Je suis mis en demeure par l’avocate de Céline ROUILLER-FORSANS, directrice du CCAS de Savigny-sur-Orge, de supprimer deux articles salissant la réputation internet de la dame.
Pour autant qu’il ressorte des pièces du dossier que je l’aurais accusée à tort, car elle aurait démissionné de la gérance de son entreprise en mars 2017, soit avant d’intégrer la collectivité en mai 2017, je ne m’excuserai pas car la dame n’avait qu’à veiller un peu plus tôt au bon accomplissement des formalités administratives et légales en cause…
Ainsi, dans la mesure où j’étais de bonne foi (donc que ce n’est pas de la diffamation) ; et sans que je ne puisse vérifier si effectivement la démission a été effective en mars 2017 (ce sans quoi j’aurais bien sûr demander à la dame de rembourser), je maintiens les deux articles mais j’y ajoute une précision qui tient compte de mes récentes découvertes.
Pour le reste, Céline FORSANS dispose effectivement de la possibilité d’exercer un droit de réponse, et je serai très heureux de la lire.
Votre référence : 2019-04 SC Céline FORSANS
Objet : Réponse à votre mise en demeure du 14 mai 2019
Chère Maître,
Je fais suite à votre courrier recommandé du 14 mai 2019 par lequel vous me demandez de procéder au retrait de mon blog de deux publications, en date des 27 février 2019 et 1er mai 2019, nommant votre cliente Madame Céline ROUILLER-FORSANS.
En premier lieu, et en droit, le délit de diffamation n’est pas constitué lorsque l’auteur des propos prétendument diffamatoires disposait d’éléments suffisants pour croire à la vérité des faits relatés.
En l’espèce, il ressort des différentes pièces en ma possession que si votre cliente aurait démissionné de sa gérance de la société Centre de parachutisme Paris Nevers au 19 mars 2017, cette information n’a été rendue publique qu’au 10 avril 2019.
Ainsi, et d’une part, votre extrait Kbis, daté du 15 avril 2019, soit postérieurement au 10 avril 2019, cité en première pièce jointe, ne prouve donc strictement rien.

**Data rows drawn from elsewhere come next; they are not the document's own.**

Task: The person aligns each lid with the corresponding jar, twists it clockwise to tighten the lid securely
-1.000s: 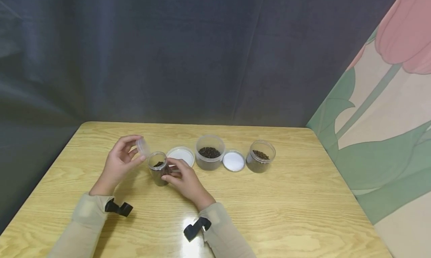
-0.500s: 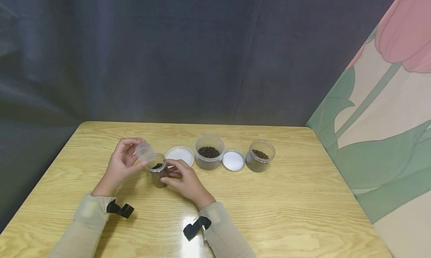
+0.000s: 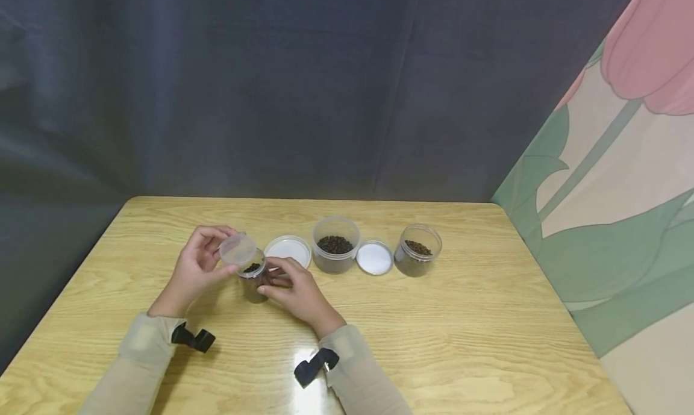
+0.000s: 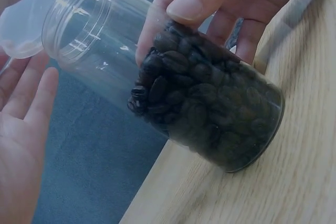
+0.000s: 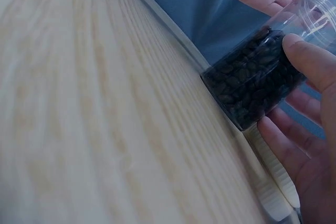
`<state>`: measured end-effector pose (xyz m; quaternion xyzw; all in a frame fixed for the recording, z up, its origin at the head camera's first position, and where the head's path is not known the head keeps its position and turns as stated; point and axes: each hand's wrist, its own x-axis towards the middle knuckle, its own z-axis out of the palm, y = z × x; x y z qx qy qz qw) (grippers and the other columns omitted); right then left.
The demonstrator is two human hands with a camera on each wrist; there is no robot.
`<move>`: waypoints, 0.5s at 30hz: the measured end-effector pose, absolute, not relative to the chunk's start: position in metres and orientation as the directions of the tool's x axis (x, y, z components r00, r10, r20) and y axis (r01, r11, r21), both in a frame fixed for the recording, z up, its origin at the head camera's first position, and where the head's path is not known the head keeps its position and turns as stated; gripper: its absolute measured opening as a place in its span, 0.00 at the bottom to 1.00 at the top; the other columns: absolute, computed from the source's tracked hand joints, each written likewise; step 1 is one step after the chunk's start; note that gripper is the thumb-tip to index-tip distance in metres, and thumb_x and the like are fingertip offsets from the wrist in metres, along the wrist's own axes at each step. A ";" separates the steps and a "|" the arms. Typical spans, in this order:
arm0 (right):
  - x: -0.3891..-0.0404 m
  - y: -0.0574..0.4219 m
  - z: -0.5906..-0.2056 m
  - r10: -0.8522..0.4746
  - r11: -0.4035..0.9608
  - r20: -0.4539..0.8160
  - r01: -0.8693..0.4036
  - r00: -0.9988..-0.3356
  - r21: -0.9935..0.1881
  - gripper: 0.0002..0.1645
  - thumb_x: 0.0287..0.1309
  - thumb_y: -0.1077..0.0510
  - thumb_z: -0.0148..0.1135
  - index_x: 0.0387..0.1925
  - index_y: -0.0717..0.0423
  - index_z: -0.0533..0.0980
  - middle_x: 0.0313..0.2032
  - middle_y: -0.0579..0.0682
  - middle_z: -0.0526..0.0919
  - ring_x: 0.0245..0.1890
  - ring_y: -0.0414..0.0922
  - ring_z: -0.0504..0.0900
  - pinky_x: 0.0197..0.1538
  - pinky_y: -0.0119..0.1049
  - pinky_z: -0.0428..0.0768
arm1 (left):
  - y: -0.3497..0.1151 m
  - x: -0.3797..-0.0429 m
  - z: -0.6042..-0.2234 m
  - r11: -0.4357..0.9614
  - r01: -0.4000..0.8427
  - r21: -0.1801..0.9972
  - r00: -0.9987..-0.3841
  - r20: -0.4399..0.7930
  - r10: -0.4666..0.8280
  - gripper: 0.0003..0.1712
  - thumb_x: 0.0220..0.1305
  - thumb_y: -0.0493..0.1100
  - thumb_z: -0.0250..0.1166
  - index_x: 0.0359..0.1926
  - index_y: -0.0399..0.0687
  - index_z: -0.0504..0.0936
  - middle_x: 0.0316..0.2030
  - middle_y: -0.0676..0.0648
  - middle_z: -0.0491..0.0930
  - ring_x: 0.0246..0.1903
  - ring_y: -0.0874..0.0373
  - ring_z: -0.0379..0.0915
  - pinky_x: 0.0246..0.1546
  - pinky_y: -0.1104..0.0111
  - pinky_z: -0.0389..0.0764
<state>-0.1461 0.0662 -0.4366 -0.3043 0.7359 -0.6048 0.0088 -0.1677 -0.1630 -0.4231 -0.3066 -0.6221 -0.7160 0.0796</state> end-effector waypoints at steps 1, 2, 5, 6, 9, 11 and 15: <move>-0.146 0.066 -0.437 -0.457 0.082 0.356 -0.437 -0.815 -0.896 0.30 0.58 0.73 0.68 0.62 0.76 0.70 0.53 0.70 0.76 0.53 0.67 0.79 0.58 0.54 0.81 | -0.163 -0.167 -0.423 -0.203 0.492 0.846 -0.803 0.532 0.268 0.33 0.48 0.12 0.65 0.54 0.24 0.62 0.58 0.46 0.72 0.62 0.58 0.71 0.66 0.70 0.71; -0.146 0.066 -0.437 -0.457 0.082 0.355 -0.436 -0.816 -0.896 0.30 0.58 0.73 0.68 0.62 0.75 0.70 0.53 0.70 0.76 0.53 0.67 0.79 0.58 0.54 0.81 | -0.163 -0.167 -0.423 -0.194 0.490 0.850 -0.807 0.527 0.269 0.33 0.48 0.12 0.66 0.54 0.24 0.63 0.58 0.47 0.73 0.62 0.58 0.71 0.66 0.70 0.71; -0.146 0.066 -0.438 -0.455 0.082 0.354 -0.434 -0.817 -0.897 0.30 0.58 0.73 0.68 0.62 0.74 0.71 0.53 0.69 0.76 0.53 0.67 0.79 0.58 0.54 0.81 | -0.164 -0.167 -0.424 -0.181 0.481 0.858 -0.811 0.514 0.279 0.32 0.48 0.13 0.67 0.53 0.25 0.64 0.58 0.49 0.73 0.61 0.59 0.71 0.67 0.71 0.70; -0.146 0.067 -0.439 -0.454 0.081 0.354 -0.434 -0.817 -0.897 0.30 0.58 0.73 0.68 0.62 0.74 0.71 0.53 0.69 0.77 0.53 0.67 0.79 0.58 0.54 0.81 | -0.164 -0.167 -0.424 -0.183 0.476 0.860 -0.811 0.510 0.287 0.32 0.48 0.14 0.68 0.53 0.25 0.64 0.58 0.49 0.73 0.62 0.59 0.71 0.67 0.71 0.69; -0.147 0.067 -0.440 -0.454 0.079 0.360 -0.439 -0.815 -0.895 0.30 0.58 0.72 0.69 0.62 0.73 0.71 0.53 0.69 0.77 0.53 0.67 0.79 0.57 0.54 0.81 | -0.164 -0.167 -0.425 -0.186 0.462 0.867 -0.810 0.498 0.310 0.32 0.49 0.15 0.69 0.53 0.24 0.64 0.58 0.50 0.73 0.62 0.59 0.71 0.69 0.71 0.67; -0.147 0.067 -0.440 -0.455 0.076 0.365 -0.444 -0.812 -0.893 0.30 0.58 0.72 0.69 0.62 0.73 0.71 0.52 0.69 0.77 0.53 0.67 0.79 0.57 0.54 0.81 | -0.163 -0.167 -0.426 -0.184 0.452 0.873 -0.813 0.488 0.319 0.32 0.50 0.16 0.70 0.53 0.24 0.64 0.59 0.50 0.72 0.62 0.59 0.71 0.69 0.71 0.67; -0.147 0.067 -0.440 -0.457 0.076 0.368 -0.448 -0.810 -0.891 0.30 0.58 0.72 0.69 0.62 0.73 0.71 0.52 0.69 0.77 0.52 0.68 0.79 0.57 0.54 0.81 | -0.163 -0.167 -0.428 -0.179 0.434 0.883 -0.821 0.470 0.323 0.32 0.50 0.16 0.70 0.53 0.25 0.64 0.58 0.50 0.72 0.62 0.60 0.71 0.68 0.72 0.68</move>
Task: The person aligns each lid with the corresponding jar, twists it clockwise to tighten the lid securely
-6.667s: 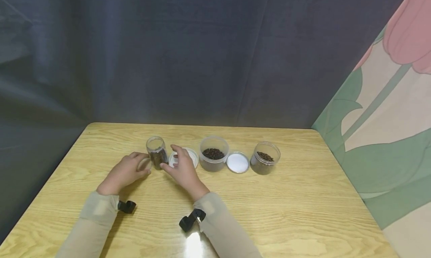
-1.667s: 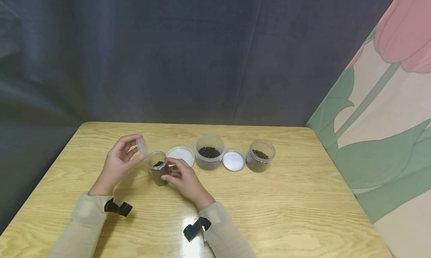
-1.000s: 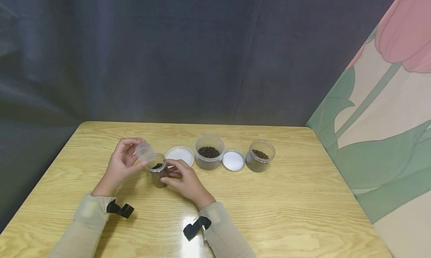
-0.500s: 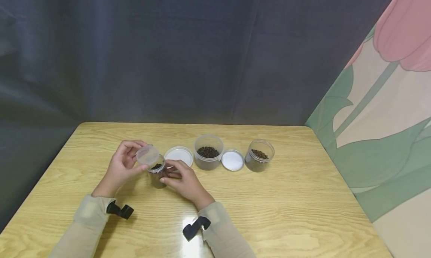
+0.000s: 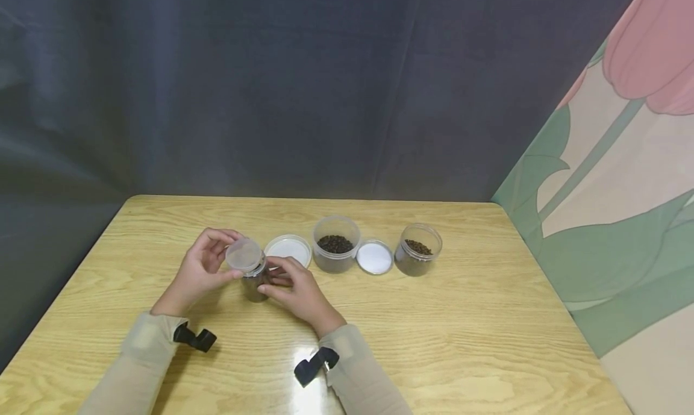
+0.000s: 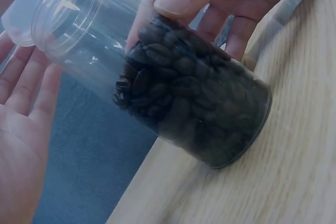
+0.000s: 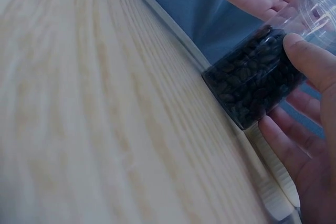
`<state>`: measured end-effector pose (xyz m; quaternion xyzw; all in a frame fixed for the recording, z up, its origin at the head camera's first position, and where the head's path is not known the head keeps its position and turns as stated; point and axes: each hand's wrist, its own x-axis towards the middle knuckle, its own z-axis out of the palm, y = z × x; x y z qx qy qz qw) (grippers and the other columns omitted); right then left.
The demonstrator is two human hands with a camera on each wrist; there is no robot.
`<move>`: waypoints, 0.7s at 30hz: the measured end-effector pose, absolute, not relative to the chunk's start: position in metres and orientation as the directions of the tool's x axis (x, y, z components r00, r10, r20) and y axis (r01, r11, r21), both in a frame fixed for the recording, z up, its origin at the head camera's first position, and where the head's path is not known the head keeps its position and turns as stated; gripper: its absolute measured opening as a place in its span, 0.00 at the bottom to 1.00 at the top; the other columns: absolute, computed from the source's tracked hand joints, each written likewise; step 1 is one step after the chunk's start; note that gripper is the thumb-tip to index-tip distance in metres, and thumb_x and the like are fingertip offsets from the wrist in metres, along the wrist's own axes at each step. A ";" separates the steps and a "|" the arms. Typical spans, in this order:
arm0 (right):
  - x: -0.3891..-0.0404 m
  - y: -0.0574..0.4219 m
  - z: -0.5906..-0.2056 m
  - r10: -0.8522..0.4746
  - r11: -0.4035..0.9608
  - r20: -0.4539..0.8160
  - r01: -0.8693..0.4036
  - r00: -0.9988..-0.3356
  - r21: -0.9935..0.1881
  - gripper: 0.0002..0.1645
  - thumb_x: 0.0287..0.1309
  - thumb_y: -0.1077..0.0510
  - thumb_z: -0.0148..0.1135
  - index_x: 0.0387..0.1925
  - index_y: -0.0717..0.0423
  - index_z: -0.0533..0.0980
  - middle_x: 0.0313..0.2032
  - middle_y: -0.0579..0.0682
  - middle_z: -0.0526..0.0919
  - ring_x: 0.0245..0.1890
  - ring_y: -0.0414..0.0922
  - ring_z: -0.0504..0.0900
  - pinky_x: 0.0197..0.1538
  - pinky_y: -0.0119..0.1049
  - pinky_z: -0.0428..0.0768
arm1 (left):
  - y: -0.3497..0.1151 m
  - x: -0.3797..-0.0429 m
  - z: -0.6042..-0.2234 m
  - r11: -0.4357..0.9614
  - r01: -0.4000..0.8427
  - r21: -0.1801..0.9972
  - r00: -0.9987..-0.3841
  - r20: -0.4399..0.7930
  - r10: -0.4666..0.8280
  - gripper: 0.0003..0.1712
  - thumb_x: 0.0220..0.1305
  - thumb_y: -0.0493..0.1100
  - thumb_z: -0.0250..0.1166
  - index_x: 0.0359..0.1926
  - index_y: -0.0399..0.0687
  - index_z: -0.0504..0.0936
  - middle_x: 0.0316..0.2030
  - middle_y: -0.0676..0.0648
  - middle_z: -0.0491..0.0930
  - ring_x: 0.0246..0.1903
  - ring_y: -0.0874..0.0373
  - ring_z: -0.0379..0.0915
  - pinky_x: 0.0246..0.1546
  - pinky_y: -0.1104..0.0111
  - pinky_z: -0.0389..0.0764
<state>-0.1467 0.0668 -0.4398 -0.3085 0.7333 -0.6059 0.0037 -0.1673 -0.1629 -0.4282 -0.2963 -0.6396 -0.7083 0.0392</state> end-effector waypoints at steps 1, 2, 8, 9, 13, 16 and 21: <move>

D’autre part, c’est également de bonne foi que j’ai commis mes différents articles de blog, le premier au 27 février 2019, soit bien avant le 10 avril 2019 ; et le second au 1er mai 2019, lequel n’est toutefois qu’un prolongement du premier article.
Votre cliente ne peut donc s’en prendre qu’à elle-même de n’avoir pas accompli plus tôt, plus exactement de ne pas avoir veillé avant, à l’accomplissement des différentes formalités légales liées à la gérance de son ancienne entreprise.
En second lieu, vous soutenez à tort que votre cliente est en droit d’obtenir un droit de réponse en application de l’article 13 de la loi du 29 juillet 1881.
Or, c’est plutôt en application du IV de l’article 6 de la loi n°2004-575 du 21 juin 2004 pour la confiance dans l’économie numérique, précisé par le décret n°2007-1527 du 24 octobre 2007 relatif au droit de réponse applicable aux services de communication au public en ligne et pris pour l’application du IV de l’article 6 de la loi n°2004-575 du 21 juin 2004 pour la confiance dans l’économie numérique, que votre cliente dispose effectivement d’un droit de réponse.
Je précise que votre cliente dispose même d’un droit de réponse élargi, dont les modalités sont précisées ensuite : vagneux.fr/demande-de-droit-de-reponse
En conclusion, et après instruction de votre demande, je vous réponds que je ne procéderai pas au retrait sollicité des deux publications.
Mais que je vais néanmoins les éditer ce jour afin de prendre en compte les informations nouvelles qui ont été portées à ma connaissance.
Je vous informe enfin que deux autres articles sont à venir : l’un pour me féliciter de mon action qui aura contraint votre cliente à régulariser sa situation, et l’autre pour lister les griefs que je lui reproche dans sa mission de service public, en application de l’article XV de la Déclaration des droits de l’Homme et du citoyen de 1789.
Restant à votre disposition, je vous prie d’agréer, chère Maître, l’expression de mes sincères et respectueuses salutations.